Die Fellbündel wurden gepresst und vernäht. Ein Bündel wog 40 kg, man trug immer zwei und war für sechs verantwortlich. Zwei Bündel nach vor, in Sichtweite ablegen, zurück, die nächsten zwei Bündel holen und so weiter. Biber waren am wertvollsten, deshalb waren in jedem Bündel immer die Hälfte Biberfelle und die andere Hälfte Bison, Bär, Hirsch, Fuchs, Wolf, Robbe etc., damit der finanzielle Verlust nicht zu hoch war, wenn ein Bündel verloren ging.
Die Anishinaabe lebten halbnomadisch, das heißt, sie folgten den Tieren, kehrten im Jahreszyklus aber immer wieder zu ihren Plätzen zurück. Deshalb ließen sie ihre Wigwams stehen. Im Unterschied zum Tipi, das aus Tierhäuten besteht und für die nomadische Lebensweise dient, ist ein Wigwam aus Birkenrinde gefertigt. Man kann Birken im Frühling häuten, ohne sie zu verletzen. Die Birkenrinde diente auch zum Bau von Kanus, mit denen die Felle transportiert wurden. Die Nähte wurden mit einer Mischung aus Baumharz und Fett abgedichtet, in der Gegend des späteren Fort McMurray schon damals mit Ölsand.
So viel zu Thunder Bay. Ich hab’s so richtig genossen. Übrigens blühten gerade die Buschwindröschen.
Auf der Weiterfahrt in Richtung Westen erlebte ich zwei Dinge, die ich unbedingt noch loswerden muss.
Das erste waren die Kakabeka Falls, auch Niagarafälle des Nordens genannt, wo sich der Kiministiquia River 40 m die Klippe hinunterstürzt. Ich blieb lang, wanderte zu allen Aussichtspunkten und genoss den Anblick. Und den Sprühregen! Und ich erzähle euch jetzt nicht, wie die Schlucht entstanden ist.

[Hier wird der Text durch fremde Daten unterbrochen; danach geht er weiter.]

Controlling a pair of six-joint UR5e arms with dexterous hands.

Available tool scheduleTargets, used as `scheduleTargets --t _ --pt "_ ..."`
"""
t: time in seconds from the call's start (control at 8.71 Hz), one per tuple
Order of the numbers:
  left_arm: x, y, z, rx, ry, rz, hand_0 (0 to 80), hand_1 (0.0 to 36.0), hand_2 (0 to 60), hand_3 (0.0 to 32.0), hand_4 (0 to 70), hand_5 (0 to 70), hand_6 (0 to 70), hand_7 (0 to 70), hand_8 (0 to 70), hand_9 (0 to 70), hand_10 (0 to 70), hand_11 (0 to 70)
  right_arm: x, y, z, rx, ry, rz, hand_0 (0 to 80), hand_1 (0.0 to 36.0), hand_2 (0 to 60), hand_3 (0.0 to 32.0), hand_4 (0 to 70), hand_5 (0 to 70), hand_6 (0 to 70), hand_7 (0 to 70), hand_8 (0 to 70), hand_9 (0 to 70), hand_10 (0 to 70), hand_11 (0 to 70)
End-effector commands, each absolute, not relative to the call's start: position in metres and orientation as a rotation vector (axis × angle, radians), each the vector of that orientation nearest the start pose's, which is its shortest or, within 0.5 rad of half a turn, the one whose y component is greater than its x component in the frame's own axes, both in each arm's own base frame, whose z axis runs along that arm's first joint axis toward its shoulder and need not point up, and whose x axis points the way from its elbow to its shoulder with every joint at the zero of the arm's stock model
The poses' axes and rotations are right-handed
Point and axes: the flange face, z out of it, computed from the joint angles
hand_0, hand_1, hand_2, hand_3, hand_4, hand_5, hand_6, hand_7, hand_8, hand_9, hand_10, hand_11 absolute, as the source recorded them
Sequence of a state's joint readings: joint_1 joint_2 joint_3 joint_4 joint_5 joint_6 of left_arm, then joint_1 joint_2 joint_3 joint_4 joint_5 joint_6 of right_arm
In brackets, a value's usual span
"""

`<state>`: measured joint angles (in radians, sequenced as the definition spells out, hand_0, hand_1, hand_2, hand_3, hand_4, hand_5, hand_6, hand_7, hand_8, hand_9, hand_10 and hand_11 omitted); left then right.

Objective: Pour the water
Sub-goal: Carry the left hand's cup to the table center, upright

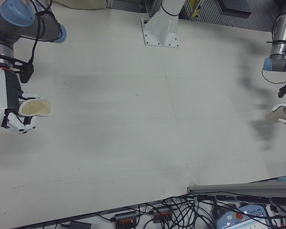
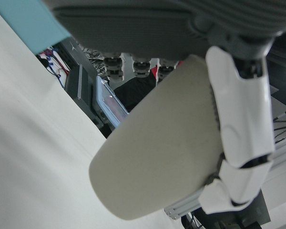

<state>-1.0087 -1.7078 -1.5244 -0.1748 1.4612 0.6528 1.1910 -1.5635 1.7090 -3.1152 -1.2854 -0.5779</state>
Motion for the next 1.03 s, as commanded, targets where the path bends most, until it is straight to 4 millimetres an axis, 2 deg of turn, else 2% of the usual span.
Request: scheduleTargets --t 0.0,0.23,0.34,0.46,0.57,0.69,0.8,0.92 --pt "0.315 -0.553 0.499 0.023 2.13 -1.273 60.9 36.0 60.0 0.0 70.0 70.0 11.1 17.3 8.2 3.6 6.0 10.4 0.053 -0.507 0.518 -0.705 2.695 -2.121 80.0 36.0 51.6 0.0 35.6 70.0 63.8 70.0 58.5 70.0 54.2 70.0" --pt "0.414 -0.522 0.441 -0.104 2.116 -1.2 61.5 36.0 60.0 0.0 70.0 70.0 11.3 17.3 8.3 3.6 5.8 10.2 0.078 -0.494 0.499 -0.717 2.698 -2.146 80.0 36.0 51.8 0.0 38.4 70.0 65.0 70.0 57.7 70.0 53.6 70.0" --pt "0.453 -0.505 0.412 -0.123 2.113 -1.15 61.4 36.0 60.0 0.0 70.0 70.0 11.3 17.1 8.3 3.6 5.9 10.3 0.083 -0.49 0.489 -0.745 2.711 -2.124 80.0 36.0 52.7 0.0 39.1 70.0 65.6 70.0 57.4 70.0 53.1 70.0" --pt "0.479 -0.492 0.388 -0.112 2.119 -1.108 61.6 36.0 60.0 0.0 70.0 70.0 11.4 17.1 8.4 3.6 6.0 10.5 0.08 -0.484 0.478 -0.788 2.712 -2.161 80.0 36.0 55.6 0.0 41.1 70.0 66.5 70.0 57.2 70.0 52.5 70.0" --pt "0.494 -0.49 0.357 -0.061 2.142 -1.077 61.4 36.0 60.0 0.0 70.0 70.0 11.5 17.1 8.2 3.4 6.2 10.7 0.074 -0.493 0.457 -0.849 2.741 -2.158 80.0 36.0 60.0 0.0 45.2 70.0 68.2 70.0 56.8 70.0 51.5 70.0" --pt "0.501 -0.493 0.319 -0.017 2.167 -1.066 61.9 36.0 60.0 0.0 70.0 70.0 11.3 17.0 7.9 3.3 5.7 10.2 0.07 -0.501 0.442 -0.884 2.774 -2.176 80.0 36.0 60.0 0.0 45.9 70.0 68.3 70.0 55.8 70.0 51.5 70.0" --pt "0.504 -0.497 0.277 0.047 2.199 -1.048 63.3 36.0 60.0 0.0 70.0 70.0 10.6 16.6 7.6 3.0 4.9 9.1 0.064 -0.508 0.43 -0.955 2.807 -2.184 80.0 36.0 60.0 0.0 46.7 70.0 68.1 70.0 54.7 70.0 50.4 70.0" --pt "0.509 -0.499 0.223 0.087 2.228 -1.012 65.2 36.0 60.0 0.0 70.0 70.0 9.7 15.8 7.2 2.6 4.2 8.3 0.05 -0.511 0.429 -1.0 2.837 -2.214 80.0 36.0 60.0 0.0 48.5 70.0 68.7 70.0 54.3 69.1 49.4 70.0"
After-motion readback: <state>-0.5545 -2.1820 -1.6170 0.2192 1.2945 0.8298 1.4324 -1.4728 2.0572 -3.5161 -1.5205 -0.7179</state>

Das zweite war eine Begegnung der anderen Art, die ich eigentlich nicht erwartet hatte. Mein gerade aufgekommenes bäriges Selbstbewusstsein erlitt einen Dämpfer, als mir ein Schwarzbär über den (High)Weg lief. Er hatte zum Glück Respekt vor Annie Way, und ich bemerkte ihn rechtzeitig, sodass ich bremsen konnte und Annie Way langsam weiterrollen ließ. Bevor er im Wald verschwand, drehte er sich noch einmal um und sah uns an.
Es gibt doch Bären in Kanada. Verdammt!